Indie rock/folk band Ratboys return from last year’s excellent and tuneful GN (short for Good Night) album with a wisp of a four song EP titled GL (short for Good Luck - sorry all you accountants out there).  The primary band members are Julia Steiner (vocals/guitar) and David Sagan (guitar) who have been together almost ten years now but aren’t exactly prolific, though that seems to have changed of late.  In addition to an earlier album, the band released a split single with Dowsing last year as well as the sophomore LP.  Even though GL consists of outtakes from last year’s album, it shows a commitment to release new music and the band has been consistently touring as well.  Steiner’s sugary vocals and the tangle of her guitar with Sagan’s hearken back to the early college radio glory days of the late 80s/early 90s.  To be specific and after listening to them over the past year, the previous era band and album that comes most to mind is the early Matador gem of Bettie Serveert’s Palomine (see review in our Lost Classics section also published today).  Both bands benefit from a strong female vocalist, though at times they both verge on the earnestly frail giving an edge of authenticity.  The vocals are surrounded by a swirl of hooks, riffs and Crazy Horse style crunch of guitars in places that, particularly for today, serve as notice that guitar based rock is not dead.

While the band described these four songs as outtakes, they sound fresh and thematically linked.  The title song is a briskly moving tell off to “a big hearted liar” who inflicted pain on not just Steiner, but her friend as well.  She doesn’t fully let him off the hook, but describes the offender as “a broken boy, and I know that it hurts”, all as Sagan fires echoey solos with pounding drums and guitar flares as the song closes.  Pedal steel flavors ‘You’ve Changed’ along with a folky loop of guitar.  The beautiful melody hides another broken relationship story with the nonchalant but cutting line “we’re happenstance and objectively boring”.  Not something you want to hear from your gal!

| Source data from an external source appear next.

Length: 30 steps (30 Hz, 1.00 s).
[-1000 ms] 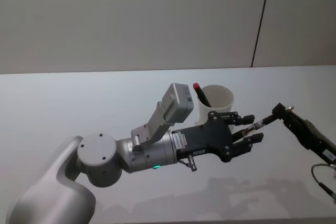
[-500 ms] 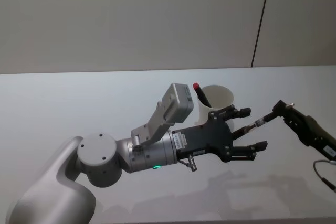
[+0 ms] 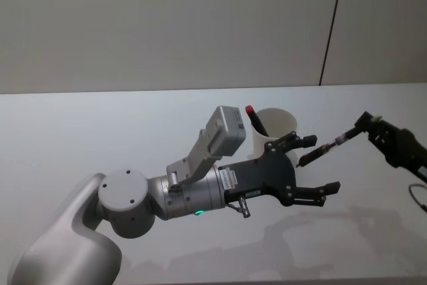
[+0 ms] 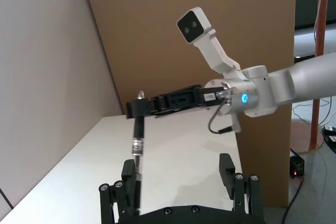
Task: Place the pen into the pen holder.
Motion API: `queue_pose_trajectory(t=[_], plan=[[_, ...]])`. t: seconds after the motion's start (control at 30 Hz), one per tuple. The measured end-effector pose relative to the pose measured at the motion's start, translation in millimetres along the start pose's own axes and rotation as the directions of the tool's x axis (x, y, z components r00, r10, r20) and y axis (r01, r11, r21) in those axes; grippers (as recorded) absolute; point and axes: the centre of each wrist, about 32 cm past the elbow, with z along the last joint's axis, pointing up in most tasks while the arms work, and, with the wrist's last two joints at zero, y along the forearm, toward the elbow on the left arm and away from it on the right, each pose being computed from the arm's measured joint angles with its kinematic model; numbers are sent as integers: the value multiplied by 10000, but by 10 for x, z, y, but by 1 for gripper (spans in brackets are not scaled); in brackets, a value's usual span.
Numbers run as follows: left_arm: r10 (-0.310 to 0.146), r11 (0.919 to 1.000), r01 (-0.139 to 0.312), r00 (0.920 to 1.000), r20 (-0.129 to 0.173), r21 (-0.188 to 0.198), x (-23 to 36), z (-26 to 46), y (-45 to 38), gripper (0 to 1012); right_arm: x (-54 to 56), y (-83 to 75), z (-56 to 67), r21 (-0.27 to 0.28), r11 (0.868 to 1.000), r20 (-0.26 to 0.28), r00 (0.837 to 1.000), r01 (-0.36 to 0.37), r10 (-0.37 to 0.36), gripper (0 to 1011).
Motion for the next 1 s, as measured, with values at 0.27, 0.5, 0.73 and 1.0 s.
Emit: queue_pose_trajectory(t=[0.27,0.5,0.73,1.0], plan=[[0,10000,0,10000,0,1,0,0,0,1004,95,97,182,-325,9991,732,9970,265,-241,128],[1,10000,-1,10000,2,2,0,0,0,1004,165,230,330,-583,9979,1198,9926,277,-206,128],[1,10000,-1,10000,1,2,0,0,0,1004,234,435,463,-887,9958,1566,9876,247,-105,129],[0,10000,0,10000,1,1,0,0,0,1004,292,651,549,-1218,9921,1902,9817,301,-64,128]])
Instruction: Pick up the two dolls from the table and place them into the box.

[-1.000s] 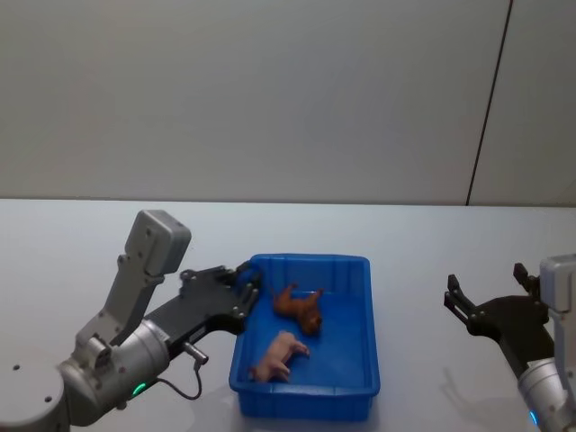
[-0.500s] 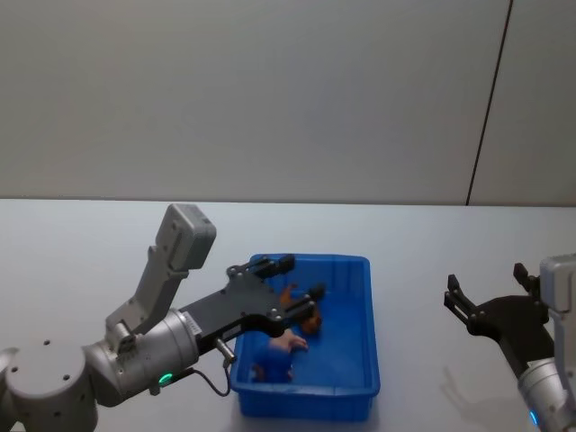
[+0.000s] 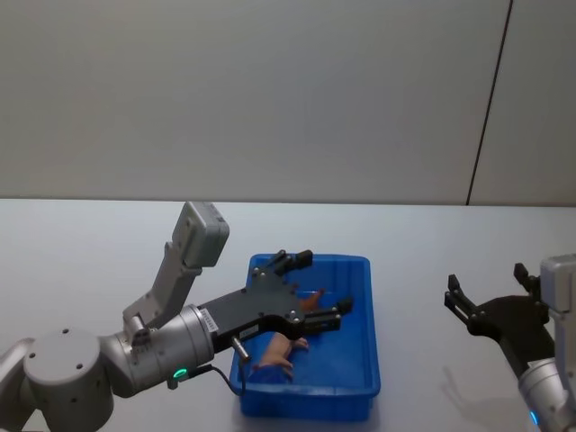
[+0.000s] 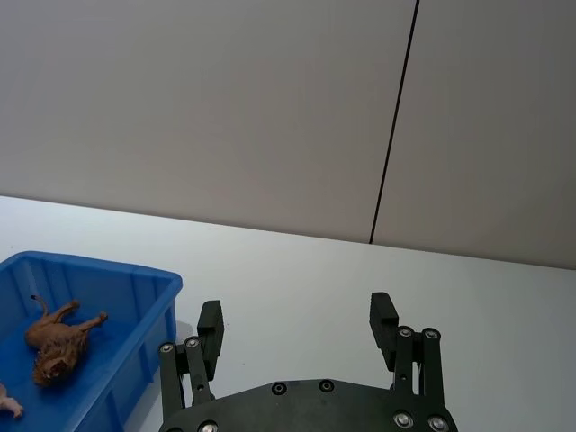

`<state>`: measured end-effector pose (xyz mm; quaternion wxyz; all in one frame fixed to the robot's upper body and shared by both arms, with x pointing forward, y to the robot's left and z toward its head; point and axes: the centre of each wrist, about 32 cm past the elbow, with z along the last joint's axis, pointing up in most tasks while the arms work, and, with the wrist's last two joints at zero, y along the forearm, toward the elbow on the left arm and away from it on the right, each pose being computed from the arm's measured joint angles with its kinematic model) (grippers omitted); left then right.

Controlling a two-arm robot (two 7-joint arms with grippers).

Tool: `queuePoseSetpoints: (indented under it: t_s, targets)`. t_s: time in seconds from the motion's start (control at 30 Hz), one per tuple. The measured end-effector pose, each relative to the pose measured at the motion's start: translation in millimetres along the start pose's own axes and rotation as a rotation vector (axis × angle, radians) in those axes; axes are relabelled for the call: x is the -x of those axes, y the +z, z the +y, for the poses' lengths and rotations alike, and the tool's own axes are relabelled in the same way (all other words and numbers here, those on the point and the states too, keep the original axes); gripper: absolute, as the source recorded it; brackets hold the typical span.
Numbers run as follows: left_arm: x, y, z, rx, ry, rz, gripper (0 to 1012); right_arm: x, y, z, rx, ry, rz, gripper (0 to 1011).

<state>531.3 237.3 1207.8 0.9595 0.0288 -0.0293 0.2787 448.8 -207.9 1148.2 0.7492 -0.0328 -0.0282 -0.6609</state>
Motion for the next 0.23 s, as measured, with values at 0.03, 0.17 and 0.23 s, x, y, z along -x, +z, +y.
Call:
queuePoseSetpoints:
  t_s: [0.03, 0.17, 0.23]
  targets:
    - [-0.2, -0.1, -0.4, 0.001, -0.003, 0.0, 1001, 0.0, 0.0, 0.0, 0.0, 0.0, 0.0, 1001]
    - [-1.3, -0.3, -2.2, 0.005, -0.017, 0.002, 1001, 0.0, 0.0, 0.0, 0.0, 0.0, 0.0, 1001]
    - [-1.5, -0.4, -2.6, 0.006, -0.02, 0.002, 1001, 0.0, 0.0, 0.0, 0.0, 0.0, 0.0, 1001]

The fleeting march of ‘Figure’ is barely there and over in under two minutes, but it’s punchy and tuneful nonetheless.  The longest track here, ‘After School’ is split in two starting with gently tapped drums and chiming guitar as Steiner recalls an awkward school yard encounter.  But as she bends to tie her shoe the background swirls behind her subject.  The song breaks forth here to the EP's most energetic pace which is supplemented by a trumpet call.  Steiner’s question of “have you ever seen such Holy light” seems to build her confidence in a hoped for outcome, much as Bettie Serveert leader Carol van Dijk finds herself while watching the “yellow light on the crowd” in the quarter century old ‘Tom Boy’ - some things never change and hope springs eternal.

If you missed last year’s GN, it’s an essential companion and entry point to this worthwhile EP.  The line drawing of Sagan in a meditative state also makes a perfect bookend to GN's cover of Steiner.  It wouldn’t be a proper Edward R. Murrow sign-off after all without Good Night and Good Luck.